▶ DIRECTIONS:
Tally every line of the records below that includes "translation", and reply with the total alone.
━━━━━━
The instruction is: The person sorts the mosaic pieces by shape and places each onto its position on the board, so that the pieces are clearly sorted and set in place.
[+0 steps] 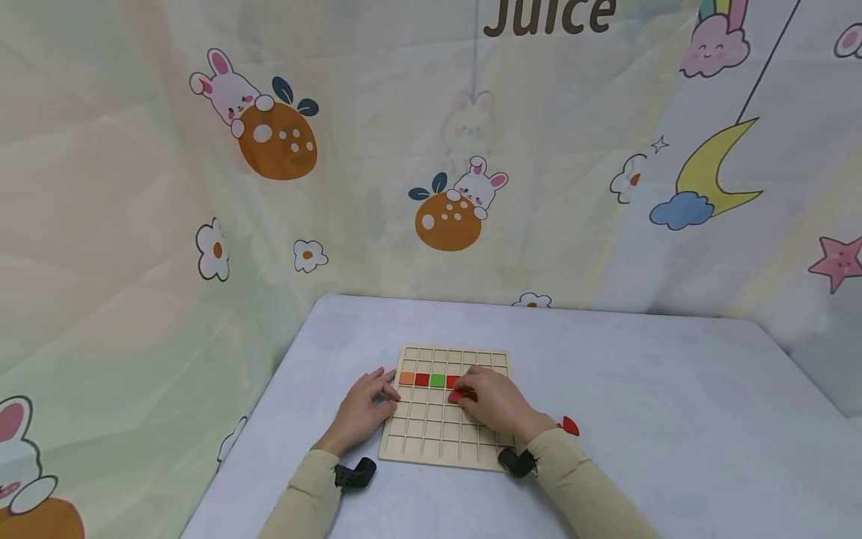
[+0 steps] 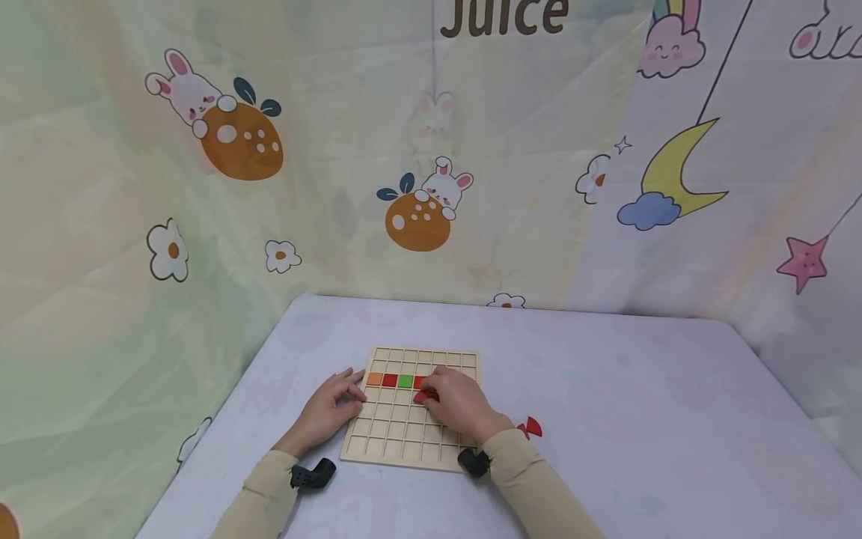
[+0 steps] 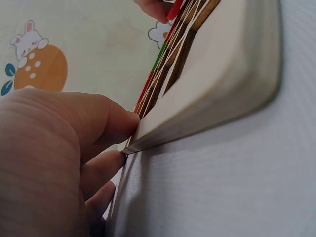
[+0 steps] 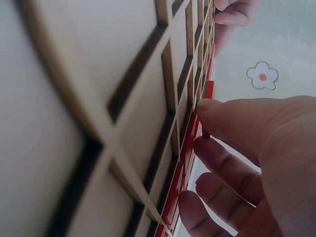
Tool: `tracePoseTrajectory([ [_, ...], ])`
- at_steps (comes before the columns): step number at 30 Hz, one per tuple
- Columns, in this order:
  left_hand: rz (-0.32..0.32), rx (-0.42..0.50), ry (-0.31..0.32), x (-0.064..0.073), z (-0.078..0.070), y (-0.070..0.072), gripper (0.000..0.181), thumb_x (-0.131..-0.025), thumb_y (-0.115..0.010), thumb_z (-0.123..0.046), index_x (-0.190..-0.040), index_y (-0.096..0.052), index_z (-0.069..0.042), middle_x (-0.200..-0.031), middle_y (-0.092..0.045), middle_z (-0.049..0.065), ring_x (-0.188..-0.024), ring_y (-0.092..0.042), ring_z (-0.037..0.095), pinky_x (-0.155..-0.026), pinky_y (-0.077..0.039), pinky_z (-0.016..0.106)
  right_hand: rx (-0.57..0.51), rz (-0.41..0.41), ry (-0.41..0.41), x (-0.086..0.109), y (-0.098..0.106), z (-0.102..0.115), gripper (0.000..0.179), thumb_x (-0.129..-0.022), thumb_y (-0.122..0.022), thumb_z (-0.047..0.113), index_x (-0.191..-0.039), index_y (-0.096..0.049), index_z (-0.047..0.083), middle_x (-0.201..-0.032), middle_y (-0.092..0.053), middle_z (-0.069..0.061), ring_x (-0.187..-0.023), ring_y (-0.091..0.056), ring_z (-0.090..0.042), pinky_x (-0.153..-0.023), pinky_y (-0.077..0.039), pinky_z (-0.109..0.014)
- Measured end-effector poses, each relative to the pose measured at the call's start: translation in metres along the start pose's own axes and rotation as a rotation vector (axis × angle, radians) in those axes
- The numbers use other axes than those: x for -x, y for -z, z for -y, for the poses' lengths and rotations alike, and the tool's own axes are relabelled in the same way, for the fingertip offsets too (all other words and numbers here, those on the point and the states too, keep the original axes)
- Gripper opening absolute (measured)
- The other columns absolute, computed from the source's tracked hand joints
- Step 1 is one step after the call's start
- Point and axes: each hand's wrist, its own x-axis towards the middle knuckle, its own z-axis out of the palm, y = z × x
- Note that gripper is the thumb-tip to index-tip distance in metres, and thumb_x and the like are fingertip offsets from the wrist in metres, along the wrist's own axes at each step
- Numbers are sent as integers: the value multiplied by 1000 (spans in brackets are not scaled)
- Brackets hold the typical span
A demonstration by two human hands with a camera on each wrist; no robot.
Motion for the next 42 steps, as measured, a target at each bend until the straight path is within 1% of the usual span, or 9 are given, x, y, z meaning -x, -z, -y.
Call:
tracePoseTrajectory([
  [9, -1, -6, -2, -1, 2, -1, 18, -86, -68, -12, -82, -64, -29, -147, -49, 0, -146, -26, 28, -119, -16, 58, 7, -1, -4, -1, -2, 0, 19, -87, -73, 21, -105, -74, 16, -95, -62, 8, -81, -55, -7, -72, -53, -26],
  [18, 4, -9, 17, 0, 1, -1, 17, -86, -68, -12, -82, -65, -29, -147, -49, 0, -147, -25, 29, -119, -15, 57, -27, 18, -14, 0, -3, 2, 19, -88, -72, 18, -107, -73, 14, -98, -62, 7, -82, -55, -8, -73, -54, -26],
  [24, 7, -4, 16, 0, 1, -1, 18, -86, -68, -12, -82, -64, -30, -147, -49, 0, -147, -24, 29, -119, -15, 58, -35, 18, -18, 0, -3, 3, 21, -88, -71, 18, -109, -72, 15, -98, -61, 8, -80, -53, -7, -72, -52, -25],
  [36, 10, -6, 20, 0, 1, -1, 17, -86, -68, -13, -82, -64, -29, -148, -48, 0, -147, -23, 29, -119, -14, 58, -59, 10, -23, 1, -4, 1, 22, -88, -72, 18, -109, -71, 15, -99, -61, 7, -83, -55, -7, -75, -54, -28],
  [42, 10, -10, 26, 0, 0, 0, 17, -86, -68, -13, -82, -64, -29, -148, -48, -1, -147, -23, 30, -119, -14, 59, -63, 8, -23, 3, -1, 4, 19, -88, -71, 22, -107, -72, 16, -97, -60, 8, -80, -53, -7, -71, -52, -26],
])
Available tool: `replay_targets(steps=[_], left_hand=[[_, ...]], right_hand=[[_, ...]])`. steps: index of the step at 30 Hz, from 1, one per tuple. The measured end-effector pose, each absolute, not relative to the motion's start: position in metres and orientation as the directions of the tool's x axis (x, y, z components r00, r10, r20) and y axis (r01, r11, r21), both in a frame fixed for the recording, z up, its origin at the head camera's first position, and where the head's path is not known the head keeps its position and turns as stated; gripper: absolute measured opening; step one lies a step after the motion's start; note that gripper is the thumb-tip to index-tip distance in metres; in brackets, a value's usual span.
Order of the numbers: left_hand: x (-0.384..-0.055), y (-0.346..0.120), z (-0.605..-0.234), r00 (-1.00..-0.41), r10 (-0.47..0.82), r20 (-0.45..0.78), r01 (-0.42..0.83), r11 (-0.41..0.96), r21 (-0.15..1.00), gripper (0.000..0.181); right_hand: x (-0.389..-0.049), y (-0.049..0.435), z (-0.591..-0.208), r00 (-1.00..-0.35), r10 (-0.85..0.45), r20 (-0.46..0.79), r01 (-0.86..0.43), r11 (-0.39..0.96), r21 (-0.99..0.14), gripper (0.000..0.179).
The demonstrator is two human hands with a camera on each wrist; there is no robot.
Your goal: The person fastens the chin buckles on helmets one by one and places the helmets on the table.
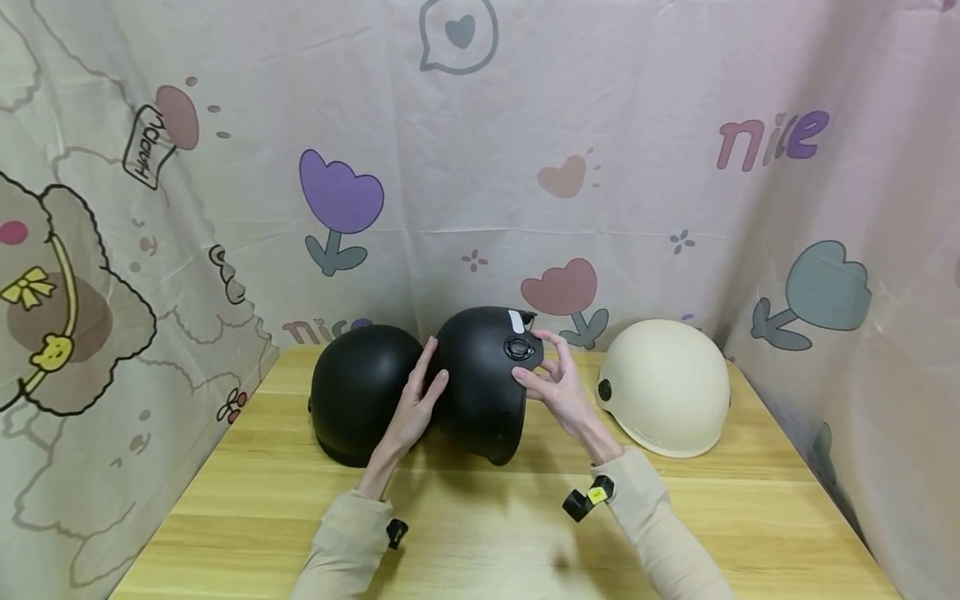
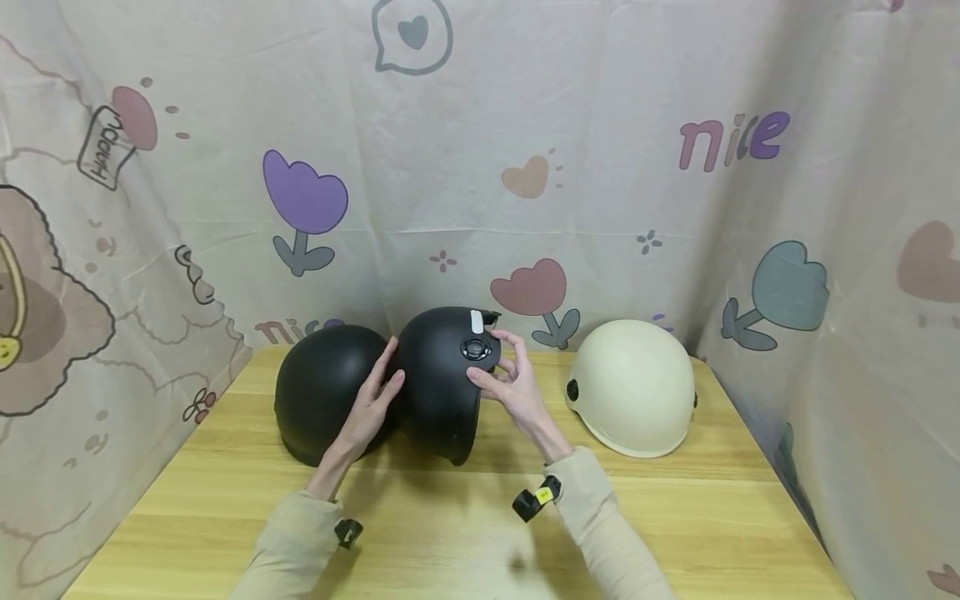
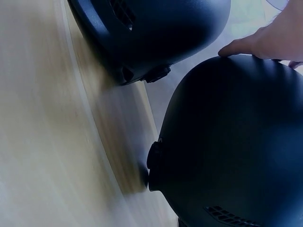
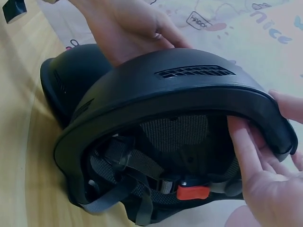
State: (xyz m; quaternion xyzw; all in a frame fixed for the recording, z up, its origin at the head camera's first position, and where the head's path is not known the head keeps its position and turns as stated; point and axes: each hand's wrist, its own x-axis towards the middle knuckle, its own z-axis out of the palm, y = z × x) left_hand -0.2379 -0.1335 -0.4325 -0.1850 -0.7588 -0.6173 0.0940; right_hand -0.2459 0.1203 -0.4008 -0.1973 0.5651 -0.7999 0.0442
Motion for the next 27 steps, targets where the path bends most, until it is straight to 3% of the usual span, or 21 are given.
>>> replay_targets(steps=[6,12,15,22,27], left_hand=[[-0.238,-0.134,-0.433,-0.929,0.172,0.328,0.358,0.189,0.914,0.063],[-0.239,-0.135,-0.436,-0.927,0.183,0.328,0.361,0.188,0.914,0.063],[-0.240,-0.136,-0.436,-0.928,0.186,0.324,0.356,0.180,0.917,0.063],[-0.239,-0.135,-0.436,-0.930,0.198,0.310,0.345,0.178,0.921,0.064],[-0.238,-0.134,-0.436,-0.929,0.198,0.313,0.350,0.191,0.917,0.064]], right_hand=[[-0.244,0.124,-0.396,-0.939,-0.280,0.198,-0.115,-0.286,-0.951,0.080],[-0.243,0.127,-0.392,-0.940,-0.287,0.185,-0.113,-0.251,-0.961,0.078],[-0.243,0.129,-0.390,-0.944,-0.269,0.189,-0.147,-0.170,-0.975,0.076],[-0.243,0.138,-0.389,-0.953,-0.174,0.248,-0.280,0.194,-0.940,0.071],[-0.242,0.141,-0.388,-0.924,-0.229,0.307,-0.347,0.161,-0.924,0.072]])
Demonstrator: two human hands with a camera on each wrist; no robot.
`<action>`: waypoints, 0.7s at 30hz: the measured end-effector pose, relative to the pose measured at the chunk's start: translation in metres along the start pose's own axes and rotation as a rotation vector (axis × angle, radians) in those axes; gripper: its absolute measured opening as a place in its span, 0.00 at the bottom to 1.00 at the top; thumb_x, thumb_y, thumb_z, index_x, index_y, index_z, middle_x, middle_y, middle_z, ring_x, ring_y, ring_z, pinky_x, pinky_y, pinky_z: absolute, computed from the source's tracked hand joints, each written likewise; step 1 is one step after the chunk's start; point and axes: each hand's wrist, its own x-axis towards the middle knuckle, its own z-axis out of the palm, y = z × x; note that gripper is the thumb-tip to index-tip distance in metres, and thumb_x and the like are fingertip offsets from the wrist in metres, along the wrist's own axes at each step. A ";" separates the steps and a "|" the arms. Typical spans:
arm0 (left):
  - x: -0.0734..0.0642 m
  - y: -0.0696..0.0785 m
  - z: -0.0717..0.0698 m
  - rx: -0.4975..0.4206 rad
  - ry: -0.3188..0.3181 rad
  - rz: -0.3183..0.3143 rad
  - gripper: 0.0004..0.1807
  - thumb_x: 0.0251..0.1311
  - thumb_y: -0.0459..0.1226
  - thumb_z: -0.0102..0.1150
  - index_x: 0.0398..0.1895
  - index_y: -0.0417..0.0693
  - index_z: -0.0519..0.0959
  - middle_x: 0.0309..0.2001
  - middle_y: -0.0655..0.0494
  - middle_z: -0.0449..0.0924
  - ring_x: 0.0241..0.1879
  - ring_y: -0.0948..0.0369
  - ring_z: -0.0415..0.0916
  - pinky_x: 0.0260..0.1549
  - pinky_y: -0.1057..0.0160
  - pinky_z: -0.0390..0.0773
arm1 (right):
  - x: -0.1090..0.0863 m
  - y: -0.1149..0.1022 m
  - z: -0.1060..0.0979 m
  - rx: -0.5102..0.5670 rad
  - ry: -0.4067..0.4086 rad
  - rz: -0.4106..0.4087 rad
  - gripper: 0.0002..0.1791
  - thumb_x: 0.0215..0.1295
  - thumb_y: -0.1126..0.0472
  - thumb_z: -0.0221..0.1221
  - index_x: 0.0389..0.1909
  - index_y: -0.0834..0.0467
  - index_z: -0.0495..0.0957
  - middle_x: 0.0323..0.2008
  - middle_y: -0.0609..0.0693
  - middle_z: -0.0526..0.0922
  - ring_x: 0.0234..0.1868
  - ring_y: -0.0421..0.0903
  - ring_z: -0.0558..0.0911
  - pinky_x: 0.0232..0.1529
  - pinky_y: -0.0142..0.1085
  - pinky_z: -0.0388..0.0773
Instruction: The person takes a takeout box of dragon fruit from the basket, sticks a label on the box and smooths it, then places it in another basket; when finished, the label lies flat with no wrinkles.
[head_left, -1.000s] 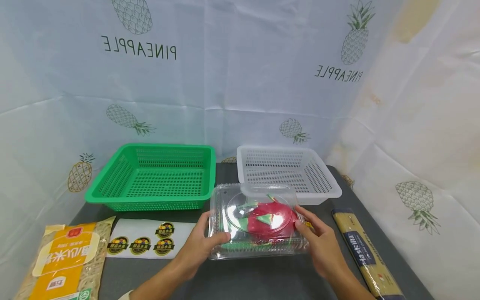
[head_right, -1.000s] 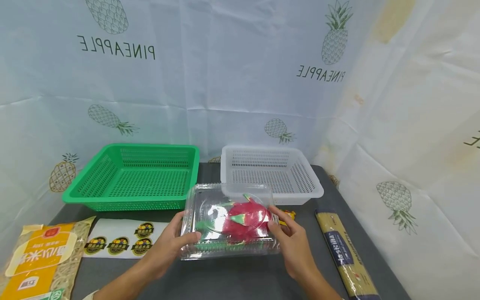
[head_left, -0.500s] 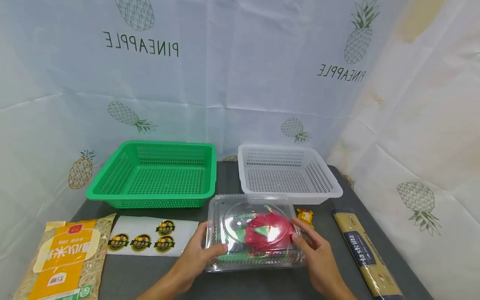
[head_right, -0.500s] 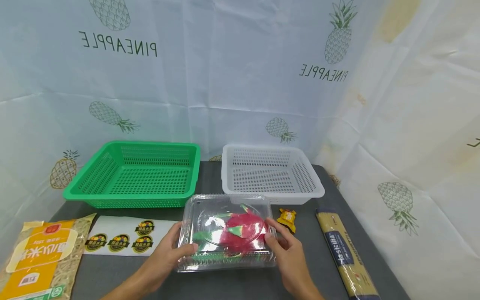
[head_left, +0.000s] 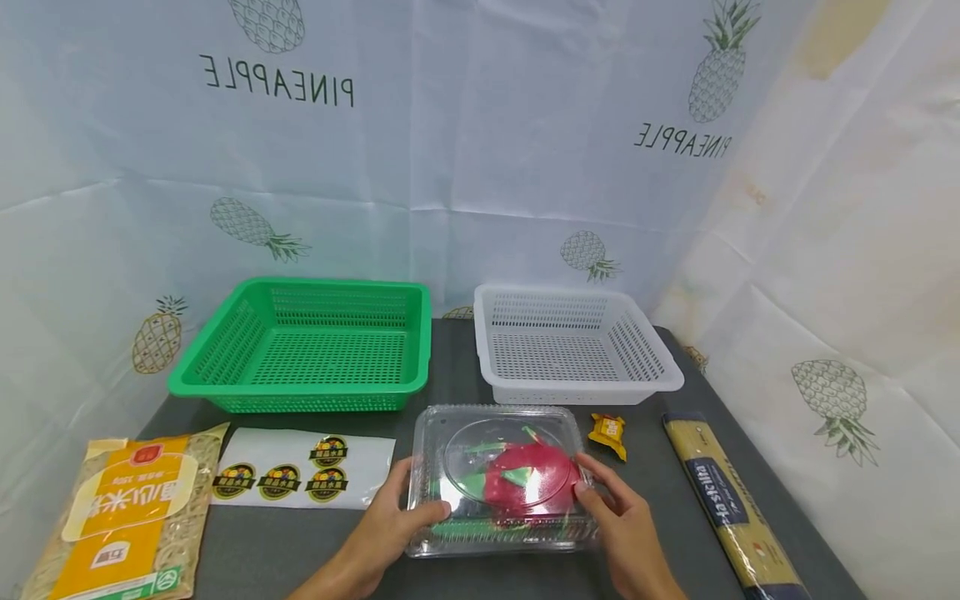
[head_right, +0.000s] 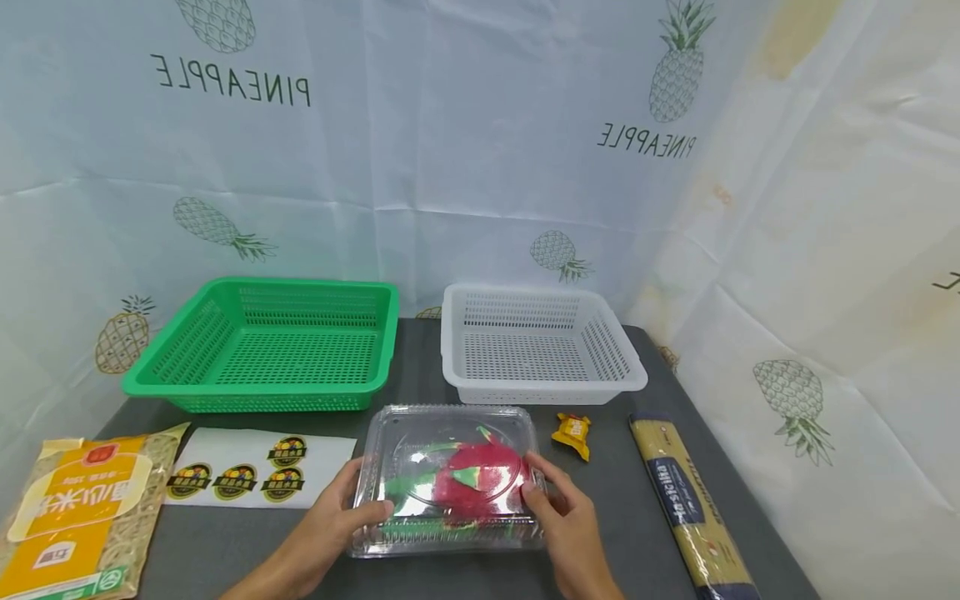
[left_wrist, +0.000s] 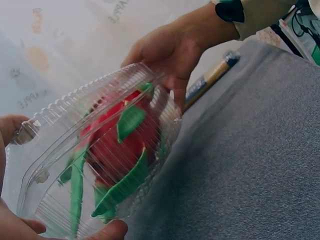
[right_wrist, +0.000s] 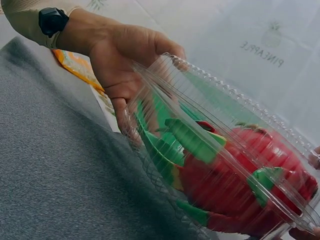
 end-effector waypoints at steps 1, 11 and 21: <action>0.000 -0.001 0.000 0.003 0.002 -0.003 0.40 0.55 0.37 0.64 0.69 0.40 0.57 0.57 0.42 0.66 0.43 0.54 0.75 0.41 0.56 0.74 | 0.000 0.001 0.000 -0.001 0.002 0.003 0.30 0.65 0.55 0.62 0.68 0.56 0.69 0.66 0.55 0.62 0.56 0.55 0.71 0.46 0.41 0.75; 0.001 -0.010 -0.003 0.042 0.016 -0.014 0.39 0.55 0.37 0.64 0.68 0.39 0.58 0.54 0.44 0.69 0.45 0.54 0.73 0.44 0.57 0.71 | -0.001 0.010 0.004 0.005 0.015 0.014 0.29 0.65 0.57 0.62 0.67 0.56 0.70 0.64 0.56 0.63 0.49 0.53 0.74 0.44 0.38 0.75; 0.002 -0.014 -0.006 0.051 0.008 -0.026 0.39 0.55 0.37 0.65 0.68 0.38 0.58 0.52 0.43 0.70 0.43 0.53 0.74 0.42 0.57 0.73 | -0.001 0.015 0.008 0.016 0.022 0.006 0.27 0.66 0.59 0.62 0.66 0.57 0.71 0.62 0.57 0.65 0.48 0.53 0.75 0.44 0.40 0.76</action>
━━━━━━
▶ ANSWER SPACE:
2